Still, the token case studies tell us more about failures rather than successes. That does not mean there is no future iteration that could yield a superb user experience. If onchain markets have any future, the token design should still be considered in its infancy, and future experimentation is a must.

Summary & Concluding Thoughts

The question of whether prediction markets function as a product or a feature is central to understanding their long-term trajectory. While the convenience of vertical integration within existing platforms like X or Robinhood is a compelling argument for their adoption as a feature, the freedom and innovation offered by ad-hoc market creation as a standalone product cannot be overlooked.

The success of either approach will largely depend on user preferences for bundled services versus independence of onchain launchers, and the ability of prediction markets to cultivate strong network effects and potentially leverage token incentives to establish a defensible moat.

The total addressable market (TAM) for prediction markets appears vast, extending beyond traditional betting into granular, event-driven financialization of information. This expansion could lead to the creation of entirely new market categories, allowing for more precise expressions of views on a multitude of future events.

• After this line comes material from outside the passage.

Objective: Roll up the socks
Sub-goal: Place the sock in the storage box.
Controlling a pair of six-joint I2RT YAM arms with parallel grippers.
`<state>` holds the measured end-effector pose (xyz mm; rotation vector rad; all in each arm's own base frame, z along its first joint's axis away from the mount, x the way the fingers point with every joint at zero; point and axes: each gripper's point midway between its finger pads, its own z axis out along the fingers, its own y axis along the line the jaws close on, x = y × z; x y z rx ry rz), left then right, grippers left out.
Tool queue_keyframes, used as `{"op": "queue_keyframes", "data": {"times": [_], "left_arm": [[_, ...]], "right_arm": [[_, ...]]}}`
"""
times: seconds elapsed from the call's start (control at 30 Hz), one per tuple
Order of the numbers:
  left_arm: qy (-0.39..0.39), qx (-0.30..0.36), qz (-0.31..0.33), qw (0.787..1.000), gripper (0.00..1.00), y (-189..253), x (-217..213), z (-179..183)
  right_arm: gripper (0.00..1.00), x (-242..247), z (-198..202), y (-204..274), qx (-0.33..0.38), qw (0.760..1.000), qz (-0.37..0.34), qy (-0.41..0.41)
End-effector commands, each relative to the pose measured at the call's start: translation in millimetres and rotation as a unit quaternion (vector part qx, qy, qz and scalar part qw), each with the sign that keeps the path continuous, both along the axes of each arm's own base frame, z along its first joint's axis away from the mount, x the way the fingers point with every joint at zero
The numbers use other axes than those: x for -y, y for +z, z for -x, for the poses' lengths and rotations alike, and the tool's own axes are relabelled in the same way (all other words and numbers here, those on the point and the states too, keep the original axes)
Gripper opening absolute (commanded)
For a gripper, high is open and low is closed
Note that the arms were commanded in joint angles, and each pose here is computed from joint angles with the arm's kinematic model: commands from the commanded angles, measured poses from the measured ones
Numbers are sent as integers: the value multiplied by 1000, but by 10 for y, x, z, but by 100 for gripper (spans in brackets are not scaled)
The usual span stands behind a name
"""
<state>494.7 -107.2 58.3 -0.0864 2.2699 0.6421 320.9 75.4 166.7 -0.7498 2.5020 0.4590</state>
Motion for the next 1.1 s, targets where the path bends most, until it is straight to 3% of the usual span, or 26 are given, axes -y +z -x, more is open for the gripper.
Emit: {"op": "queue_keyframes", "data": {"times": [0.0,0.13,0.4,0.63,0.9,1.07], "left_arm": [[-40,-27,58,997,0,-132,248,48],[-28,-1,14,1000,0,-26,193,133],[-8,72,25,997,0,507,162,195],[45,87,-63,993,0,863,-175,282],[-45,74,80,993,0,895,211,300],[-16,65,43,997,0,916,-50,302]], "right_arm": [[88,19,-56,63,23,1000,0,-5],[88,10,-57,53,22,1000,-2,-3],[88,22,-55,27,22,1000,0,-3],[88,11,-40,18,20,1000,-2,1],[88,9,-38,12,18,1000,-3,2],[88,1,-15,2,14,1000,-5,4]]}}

Framing the market as an ever-expanding knowledge graph, where price abstracts essential information, suggests that prediction markets could grow aggressively as a new market layer. This growth mirrors the historical expansion of financial derivatives, which eventually surpassed the size of their underlying spot markets.

Ultimately, the onchain future of prediction markets, while not universally adopted, presents a compelling vision for their long-term success. The permissionless creation and access, credible neutrality, and composability inherent in onchain solutions offer a robust foundation for building future financial infrastructure.

This environment fosters greater asset fluidity and opens up intriguing design spaces for token-governed prediction market launchers, which could establish moats, enhance security, and bootstrap liquidity, ultimately treating individual markets as event-dependent memes within a decentralized ecosystem.

The above still does not refute the possibility of the market being monopolized by either a centralized or decentralized solution. On the contrary, we believe that the market will follow a long-tail distribution.

We advocate for continued experimentation and independent thinking in the bottom-up design of SocialFi applications, particularly those that harness the memetic nature of today's markets. Key features still to be explored include shorter-duration markets, a shift from CLOBs to bonding curve innovations, and the integration of these with permissionless market creation.

Disclaimer: Zee Prime invested in Polymarket and Overtime.